A/N: I just…had to write this. I wouldn't necessarily call it an 'inspiration,' per se; perhaps 'compulsion' is a better suited word. I made Lightning and Claire their own, separate characters.
Warnings: mention of abuse, Light/Claire, Light/Serah, Darkfic.
Disclaimer: All I did was say Lightning/Claire were two different people in one body. I think that would've been mentioned in the game had Square Enix wanted that. THE GAME ISN'T MINE. Happy?
Point of View: Claire
They say that people work their way into 'insanity.' Maybe it's just because I've been this way so long I can't remember I time when we weren't like this, but I'm pretty sure it's always been like this.
I think everyone is born with a different amount of insanity, it just multiplies depending on time and experience. Or maybe that they're born with a certain amount of sanity and it just starts to go away after a while.
I wish I'd been born with more sanity, or less insanity, whichever theory is correct. Or maybe neither is correct; I'd be classified as legally insane if anyone else knew of us.
I wish Lightning didn't exist, I think we'd all be happier if she didn't, even if we had been sent to the orphanage. I wish Lightning didn't beat my sister into submission and yell at her, I wish she didn't take my body when our parents died. Maybe if she was nice I wouldn't mind it, wouldn't wish she'd died.
I wish she'd allowed Serah to get 'help' for us, but I knew that would never happen. That would mean she wasn't in control.

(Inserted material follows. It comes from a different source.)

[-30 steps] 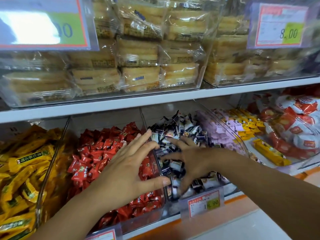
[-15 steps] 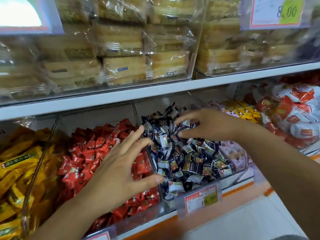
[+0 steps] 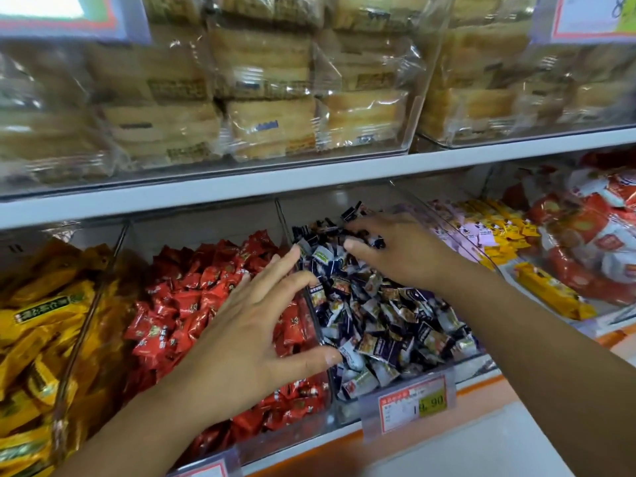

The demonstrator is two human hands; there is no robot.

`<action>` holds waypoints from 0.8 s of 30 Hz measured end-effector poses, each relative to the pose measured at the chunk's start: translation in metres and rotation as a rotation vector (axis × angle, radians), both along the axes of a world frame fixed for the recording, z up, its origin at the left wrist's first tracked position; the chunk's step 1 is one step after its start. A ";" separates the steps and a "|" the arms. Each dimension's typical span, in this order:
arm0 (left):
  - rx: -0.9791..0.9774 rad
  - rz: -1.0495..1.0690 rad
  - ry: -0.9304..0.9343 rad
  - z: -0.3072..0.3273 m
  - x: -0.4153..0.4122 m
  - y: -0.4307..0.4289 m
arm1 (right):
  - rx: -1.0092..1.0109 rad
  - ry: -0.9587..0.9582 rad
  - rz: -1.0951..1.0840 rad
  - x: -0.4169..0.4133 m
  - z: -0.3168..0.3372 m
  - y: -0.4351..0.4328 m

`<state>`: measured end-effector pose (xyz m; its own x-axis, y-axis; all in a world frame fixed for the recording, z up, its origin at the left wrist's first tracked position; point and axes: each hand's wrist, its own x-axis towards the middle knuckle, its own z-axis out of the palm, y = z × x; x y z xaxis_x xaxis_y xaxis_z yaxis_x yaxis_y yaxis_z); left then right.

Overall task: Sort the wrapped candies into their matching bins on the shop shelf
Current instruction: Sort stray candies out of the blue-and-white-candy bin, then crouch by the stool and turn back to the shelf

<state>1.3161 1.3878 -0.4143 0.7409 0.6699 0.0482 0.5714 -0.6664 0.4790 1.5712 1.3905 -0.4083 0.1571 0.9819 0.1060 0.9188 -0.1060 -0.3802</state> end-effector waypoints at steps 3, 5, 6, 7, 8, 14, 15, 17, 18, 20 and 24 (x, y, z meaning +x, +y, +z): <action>0.003 -0.013 0.015 0.001 -0.001 0.002 | -0.242 -0.190 -0.004 -0.006 -0.029 0.023; 0.011 -0.021 0.039 0.003 -0.001 0.002 | -0.361 -0.268 0.045 -0.012 -0.041 0.025; 0.011 -0.020 0.053 0.004 -0.001 0.002 | -0.393 -0.269 0.059 -0.013 -0.041 0.022; 0.010 -0.018 0.065 0.005 -0.001 0.002 | -0.415 -0.248 0.068 -0.013 -0.038 0.018; 0.009 -0.019 0.075 0.005 -0.001 0.002 | -0.426 -0.211 0.075 -0.012 -0.034 0.013; 0.056 -0.039 0.053 0.006 0.002 0.010 | -0.065 -0.034 0.084 -0.012 -0.005 -0.017; 0.059 -0.035 0.043 0.005 0.002 0.011 | -0.009 0.001 0.102 -0.016 -0.003 -0.022; 0.070 -0.034 -0.008 0.001 0.000 0.008 | 0.070 0.061 0.116 -0.025 0.000 -0.036; 0.077 -0.042 -0.037 -0.002 -0.001 0.005 | 0.111 0.078 0.109 -0.030 0.000 -0.044; 0.135 -0.060 -0.091 -0.007 -0.006 -0.005 | 0.218 0.076 0.103 -0.037 0.002 -0.062; 0.269 -0.074 -0.078 -0.013 -0.031 -0.041 | 0.378 0.025 0.160 -0.060 -0.004 -0.105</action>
<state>1.2848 1.3471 -0.4274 0.7740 0.5698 0.2761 0.4849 -0.8139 0.3200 1.5114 1.2852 -0.4119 0.0129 0.8866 0.4624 0.9022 0.1890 -0.3876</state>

She might not have always been in our body, but I know she'd always been around, always watching, waiting, whispering in my ear that I needed to something or that I'd done something she didn't like. I know that it was always her hands on mine that led the knife into my skin, her hands over my mouth to stop my screams, her in my sister's dreams, bringing about nightmares.
Also, I know that it was her hands that pushed our parents of that cliff. But it was my fault. I'd been resisting her. I did things she didn't like, I fought her back.
Then she took over. I became her to everyone else. No on seems to remember me anymore. No one seems to know that before she took over, I was a caring sister who liked cute things and used to braid Serah's hair and other sisterly things with her. No one seems to remember that I was responsible and fun; not just responsible.
It almost makes me happy that only Serah remembers 'Claire,' because I think I'd feel sick if everyone knew what she did with my name.
Whenever I am allowed a moment of 'control,' it's not in my voice and demeanor; it's all hers. I don't have 'control;' She took it all away.